With an expanded world, we needed more cues for each of the locations and monuments you discover in the game. And with that larger world, we needed more dynamic music. With the help of Song Seed (a dynamic music plugin for Unity, created by the developer of the game) we could smoothly transition between soft, wandering ambiences and the location and event specific cues.

But the part I was most excited about was getting the help of Hannes Frischat, to add live strings to certain cues within the game. Couldn't really imagine the tracks without his work in there, if you need live strings, seriously, can't recommend him enough.


----------



## amordechai (Jul 7, 2015)

Congratulations.
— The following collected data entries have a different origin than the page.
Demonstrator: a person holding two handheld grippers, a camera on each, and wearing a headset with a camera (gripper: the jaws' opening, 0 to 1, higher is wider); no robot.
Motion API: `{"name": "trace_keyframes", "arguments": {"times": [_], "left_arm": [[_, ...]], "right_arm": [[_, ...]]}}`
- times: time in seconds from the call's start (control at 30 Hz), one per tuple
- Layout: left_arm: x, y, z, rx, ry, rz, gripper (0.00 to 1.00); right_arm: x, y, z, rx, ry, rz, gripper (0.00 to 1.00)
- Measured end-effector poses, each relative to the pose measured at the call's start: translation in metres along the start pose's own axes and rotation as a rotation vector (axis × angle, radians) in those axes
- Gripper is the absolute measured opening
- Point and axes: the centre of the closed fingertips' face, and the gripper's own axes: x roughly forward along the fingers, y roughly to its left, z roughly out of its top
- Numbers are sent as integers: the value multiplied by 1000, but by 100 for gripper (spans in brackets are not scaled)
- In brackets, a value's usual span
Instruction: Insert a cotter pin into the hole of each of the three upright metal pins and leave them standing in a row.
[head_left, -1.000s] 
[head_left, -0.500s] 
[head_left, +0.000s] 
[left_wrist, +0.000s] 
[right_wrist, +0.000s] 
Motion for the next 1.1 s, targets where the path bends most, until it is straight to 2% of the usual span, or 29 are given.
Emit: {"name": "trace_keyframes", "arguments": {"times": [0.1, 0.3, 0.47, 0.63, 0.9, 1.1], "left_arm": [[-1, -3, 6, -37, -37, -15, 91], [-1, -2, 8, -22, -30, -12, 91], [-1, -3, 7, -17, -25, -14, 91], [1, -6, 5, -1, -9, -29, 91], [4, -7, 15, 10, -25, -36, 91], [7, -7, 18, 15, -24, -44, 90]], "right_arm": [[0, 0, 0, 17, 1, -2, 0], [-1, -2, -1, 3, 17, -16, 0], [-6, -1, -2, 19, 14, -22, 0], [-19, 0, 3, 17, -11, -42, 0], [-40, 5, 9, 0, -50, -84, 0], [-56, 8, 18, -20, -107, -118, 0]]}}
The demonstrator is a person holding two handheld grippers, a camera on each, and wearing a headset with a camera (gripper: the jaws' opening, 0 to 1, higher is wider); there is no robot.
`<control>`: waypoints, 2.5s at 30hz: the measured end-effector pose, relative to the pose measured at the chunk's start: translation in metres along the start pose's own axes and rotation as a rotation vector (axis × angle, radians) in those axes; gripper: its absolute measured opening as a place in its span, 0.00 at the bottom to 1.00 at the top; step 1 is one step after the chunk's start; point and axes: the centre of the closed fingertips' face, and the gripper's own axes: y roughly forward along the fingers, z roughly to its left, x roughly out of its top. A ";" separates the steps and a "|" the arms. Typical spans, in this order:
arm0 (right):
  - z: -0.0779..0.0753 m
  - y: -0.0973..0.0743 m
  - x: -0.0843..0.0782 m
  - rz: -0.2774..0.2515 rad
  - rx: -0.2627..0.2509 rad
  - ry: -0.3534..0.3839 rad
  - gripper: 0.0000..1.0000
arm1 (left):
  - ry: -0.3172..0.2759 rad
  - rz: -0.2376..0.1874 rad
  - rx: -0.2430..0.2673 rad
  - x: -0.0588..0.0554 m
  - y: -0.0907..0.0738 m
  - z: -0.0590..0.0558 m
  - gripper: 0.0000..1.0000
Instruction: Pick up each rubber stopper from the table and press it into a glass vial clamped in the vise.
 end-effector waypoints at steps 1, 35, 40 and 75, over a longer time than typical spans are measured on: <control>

Beautiful tracks!


----------



## impressions (Jul 7, 2015)

ok beautiful ambient guitar. and the compositions also. what is your recording rig for that, and what acoustic guitar is that?
really well done.
did you explore this style before encountering the game? are there any masters for this genre?
(I might be doing something like that too)


----------



## Daniel James (Jul 7, 2015)

Beautiful cues! 

The only crit I have and this could just be me but I am feeling a little bit of heat in the lower mids on the strings, like there are a few resonant frequencies, perhaps a little cut there will make them less aggressive on the ears?

-DJ


----------



## Kralc (Jul 7, 2015)

Thanks guys!



impressions said:


> ok beautiful ambient guitar. and the compositions also. what is your recording rig for that, and what acoustic guitar is that?
> really well done.
> did you explore this style before encountering the game? are there any masters for this genre?
> (I might be doing something like that too)


My recording rig is absolutely nothing to write home about, just a NT5 around the 12th fret and a NT1 at the body, with tons of sheets/duvets hanging to "treat" the room. Guitar is a Gibson Blues King, which I managed to score on the super-cheap a while back. Nice and small.

I've just always really liked drone-y, "stick your hand and leave it there" type chords and patterns, so that's where the main patterns came from.
And I think when I was doing the original game jam music, The Last of Us, with Gustavo Santaolalla's score had recently come out, so I got inspired by the lovely guitar writing (although he mainly used his ronroco).



Daniel James said:


> Beautiful cues!
> 
> The only crit I have and this could just be me but I am feeling a little bit of heat in the lower mids on the strings, like there are a few resonant frequencies, perhaps a little cut there will make them less aggressive on the ears?
> 
> -DJ



Thanks for the advice Daniel, I'll go try that out.


----------



## Ian Dorsch (Jul 7, 2015)

Really nice work, man. Very enjoyable stuff.


----------